Continue reading Poor People’s Campaign and China’s anti-poverty program

China, Ukraine and the Belt and Road Initiative

On Saturday May 21st, Friends of Socialist China joined the Belt and Road Initiative Quarterly (BRIQ) journal, the Russian Cultural House in Ankara, the Turkish Students Union in China and the Istanbul Kent University as a co-organizer of a conference themed on ‘The Challenges and Opportunities for BRI Under the Background of the Ukraine Crisis’. It was a hybrid event, held both online and physically at Kent University.

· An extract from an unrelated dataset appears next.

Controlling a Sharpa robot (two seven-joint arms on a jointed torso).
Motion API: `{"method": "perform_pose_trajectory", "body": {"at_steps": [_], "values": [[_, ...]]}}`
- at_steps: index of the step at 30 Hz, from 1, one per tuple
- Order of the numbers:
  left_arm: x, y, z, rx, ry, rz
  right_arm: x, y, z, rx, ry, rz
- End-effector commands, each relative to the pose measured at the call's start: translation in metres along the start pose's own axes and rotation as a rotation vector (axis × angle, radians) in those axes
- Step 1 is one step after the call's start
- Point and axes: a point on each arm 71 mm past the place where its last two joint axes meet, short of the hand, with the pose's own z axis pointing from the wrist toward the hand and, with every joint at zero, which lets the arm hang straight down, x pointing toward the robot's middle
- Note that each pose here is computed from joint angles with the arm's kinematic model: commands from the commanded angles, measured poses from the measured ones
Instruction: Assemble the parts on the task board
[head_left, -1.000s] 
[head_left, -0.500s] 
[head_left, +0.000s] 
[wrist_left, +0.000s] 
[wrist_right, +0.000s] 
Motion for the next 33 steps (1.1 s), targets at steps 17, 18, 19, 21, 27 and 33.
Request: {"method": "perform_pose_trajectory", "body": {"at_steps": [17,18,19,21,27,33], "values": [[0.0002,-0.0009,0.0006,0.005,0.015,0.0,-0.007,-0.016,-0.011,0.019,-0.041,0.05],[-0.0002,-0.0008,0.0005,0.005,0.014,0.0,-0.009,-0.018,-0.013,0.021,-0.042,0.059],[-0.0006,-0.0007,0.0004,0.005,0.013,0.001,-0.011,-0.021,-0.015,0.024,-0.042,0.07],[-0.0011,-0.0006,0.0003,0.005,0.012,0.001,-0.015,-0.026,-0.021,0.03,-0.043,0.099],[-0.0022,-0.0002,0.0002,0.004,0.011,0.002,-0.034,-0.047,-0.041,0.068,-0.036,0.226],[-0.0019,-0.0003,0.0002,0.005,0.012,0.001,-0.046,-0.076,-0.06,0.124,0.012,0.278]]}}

Our co-editors Danny Haiphong and Keith Bennett both presented papers and we reproduce them, slightly edited for publication, below. The other speakers were Adnan Akfirat, Chair of the BRIQ journal; Professor Hasret Comak of Istanbul Kent University; Professor Ma Xiaolin of Zhejiang University; Daria Platonova of Moscow State University; Rajiv Ranjan, Associate Professor at Shanghai University; Pakistani Senator Mushahid Hussain; Dr Vali Kaleji of Tehran University; and Dr. Ahmet Shahidov, Chair of the Azerbaijan Institute for Democracy and Human Rights.

The full event can be viewed on Facebook Live.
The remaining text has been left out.